- Exercise
Restate the listing below word for word; no picture is to be carried over.

- Raw data
=== Begin Enclosure ===

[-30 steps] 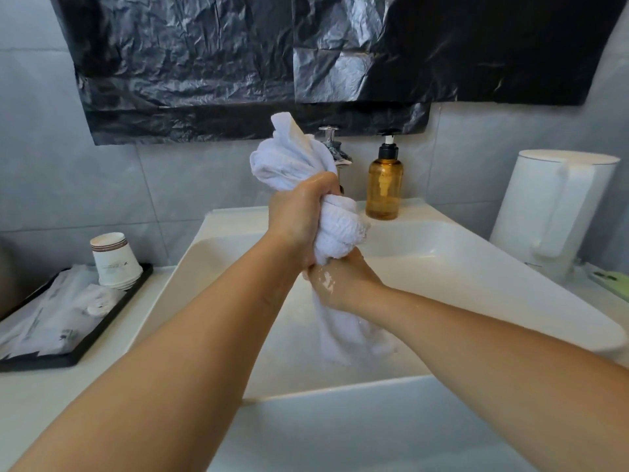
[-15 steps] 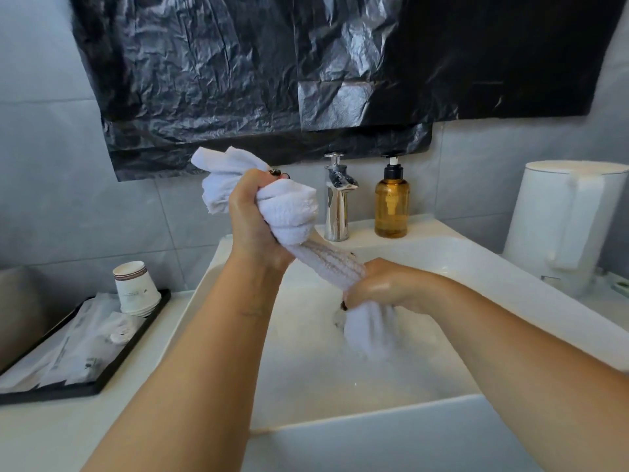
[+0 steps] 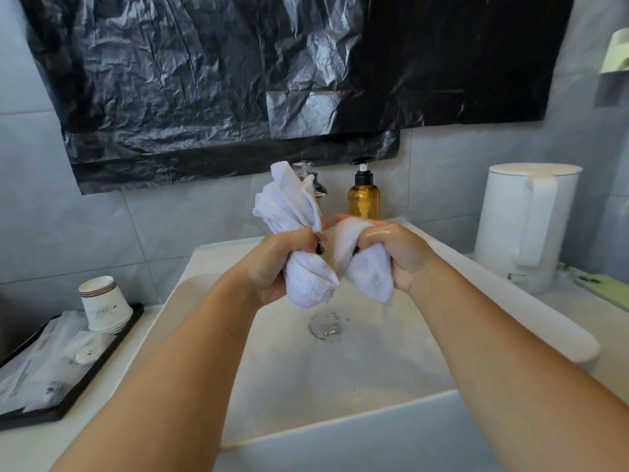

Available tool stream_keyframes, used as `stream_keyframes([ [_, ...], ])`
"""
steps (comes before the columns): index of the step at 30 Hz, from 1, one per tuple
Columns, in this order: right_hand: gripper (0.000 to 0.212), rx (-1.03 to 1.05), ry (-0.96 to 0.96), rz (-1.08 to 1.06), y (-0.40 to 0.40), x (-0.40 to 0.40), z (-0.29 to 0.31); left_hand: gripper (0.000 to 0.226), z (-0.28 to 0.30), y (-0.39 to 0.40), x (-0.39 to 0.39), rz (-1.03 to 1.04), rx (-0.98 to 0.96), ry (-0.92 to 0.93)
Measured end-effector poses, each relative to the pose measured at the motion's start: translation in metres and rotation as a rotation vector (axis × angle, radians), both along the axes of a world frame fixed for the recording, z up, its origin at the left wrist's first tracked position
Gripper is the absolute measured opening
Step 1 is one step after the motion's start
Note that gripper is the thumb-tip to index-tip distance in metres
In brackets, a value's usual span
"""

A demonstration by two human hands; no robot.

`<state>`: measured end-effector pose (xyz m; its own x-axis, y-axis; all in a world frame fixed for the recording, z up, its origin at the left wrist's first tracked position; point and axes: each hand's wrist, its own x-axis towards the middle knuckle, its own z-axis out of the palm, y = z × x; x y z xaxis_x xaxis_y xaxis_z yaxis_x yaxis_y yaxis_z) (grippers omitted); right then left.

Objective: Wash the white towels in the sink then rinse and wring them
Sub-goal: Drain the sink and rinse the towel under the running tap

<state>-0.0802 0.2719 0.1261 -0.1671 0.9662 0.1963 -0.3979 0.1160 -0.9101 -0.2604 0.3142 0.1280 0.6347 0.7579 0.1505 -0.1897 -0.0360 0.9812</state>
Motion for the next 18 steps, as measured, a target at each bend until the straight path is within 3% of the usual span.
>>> stream_keyframes([
  [4, 0.035, -0.079, 0.186, -0.148, 0.007, -0.015, -0.008, 0.039, -0.02, -0.007, 0.016, -0.096, -0.056, 0.084],
  [6, 0.014, -0.066, 0.14, -0.231, 0.011, -0.024, -0.014, 0.043, -0.027, -0.012, 0.023, -0.126, -0.072, 0.119],
  [10, 0.041, 0.056, -0.179, -0.427, 0.021, -0.033, -0.016, 0.058, -0.03, -0.014, 0.027, -0.134, -0.108, 0.097],
  [12, 0.094, 0.013, -0.253, -0.447, 0.032, -0.03, -0.021, 0.051, -0.03, -0.014, 0.027, -0.133, -0.129, 0.092],
  [13, 0.109, -0.002, -0.297, -0.445, 0.035, -0.028, -0.023, 0.044, -0.03, -0.014, 0.026, -0.126, -0.136, 0.103],
  [18, 0.112, -0.142, -0.636, -0.369, 0.029, -0.025, -0.021, 0.037, -0.035, -0.015, 0.025, -0.086, -0.081, 0.228],
])
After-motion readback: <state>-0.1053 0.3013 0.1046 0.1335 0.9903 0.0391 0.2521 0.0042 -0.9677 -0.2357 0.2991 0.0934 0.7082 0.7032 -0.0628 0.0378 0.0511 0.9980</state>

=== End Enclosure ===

- Answer space
[-30 steps] 
[-15 steps] 
[+0 steps] 

Available tool stream_keyframes, used as `stream_keyframes([ [_, ...], ])`
"""
steps (comes before the columns): index of the step at 30 Hz, from 1, one per tuple
Columns, in this order: right_hand: gripper (0.000 to 0.212), rx (-1.03 to 1.05), ry (-0.96 to 0.96), rz (-1.08 to 1.06), y (-0.40 to 0.40), x (-0.40 to 0.40), z (-0.29 to 0.31); left_hand: gripper (0.000 to 0.226), z (-0.28 to 0.30), y (-0.39 to 0.40), x (-0.39 to 0.39), rz (-1.03 to 1.04), rx (-0.98 to 0.96), ry (-0.92 to 0.93)
Measured end-effector poses, each relative to the pose measured at the motion's start: translation in metres and rotation as a rotation vector (axis × angle, radians), both along the axes of a world frame fixed for the recording, z up, its origin at the left wrist's first tracked position
Gripper is the absolute measured opening
Step 1 is one step after the motion's start
Note that gripper is the thumb-tip to index-tip distance in metres
In brackets, a value's usual span
"""

A demonstration by two human hands; no robot.

`<state>`: measured end-effector pose (xyz m; its own x-axis, y-axis; all in a world frame fixed for the recording, z up, its origin at the left wrist's first tracked position; point and axes: each hand's wrist, its own x-axis towards the middle knuckle, its own z-axis out of the palm, y = z × x; x y z xaxis_x xaxis_y xaxis_z yaxis_x yaxis_y yaxis_z) (grippers omitted); right then left.

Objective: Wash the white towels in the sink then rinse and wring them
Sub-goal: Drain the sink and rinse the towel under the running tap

<state>-0.0802 0.2719 0.1261 -0.1671 0.9662 0.1963 -0.3979 0.1160 -0.9101 -0.2604 0.3142 0.1280 0.6347 0.7579 0.1505 -0.1897 -0.0360 0.9812</state>
Motion for the next 18 steps, as measured, a target at each bend until the straight path is within 3% of the usual span.
>>> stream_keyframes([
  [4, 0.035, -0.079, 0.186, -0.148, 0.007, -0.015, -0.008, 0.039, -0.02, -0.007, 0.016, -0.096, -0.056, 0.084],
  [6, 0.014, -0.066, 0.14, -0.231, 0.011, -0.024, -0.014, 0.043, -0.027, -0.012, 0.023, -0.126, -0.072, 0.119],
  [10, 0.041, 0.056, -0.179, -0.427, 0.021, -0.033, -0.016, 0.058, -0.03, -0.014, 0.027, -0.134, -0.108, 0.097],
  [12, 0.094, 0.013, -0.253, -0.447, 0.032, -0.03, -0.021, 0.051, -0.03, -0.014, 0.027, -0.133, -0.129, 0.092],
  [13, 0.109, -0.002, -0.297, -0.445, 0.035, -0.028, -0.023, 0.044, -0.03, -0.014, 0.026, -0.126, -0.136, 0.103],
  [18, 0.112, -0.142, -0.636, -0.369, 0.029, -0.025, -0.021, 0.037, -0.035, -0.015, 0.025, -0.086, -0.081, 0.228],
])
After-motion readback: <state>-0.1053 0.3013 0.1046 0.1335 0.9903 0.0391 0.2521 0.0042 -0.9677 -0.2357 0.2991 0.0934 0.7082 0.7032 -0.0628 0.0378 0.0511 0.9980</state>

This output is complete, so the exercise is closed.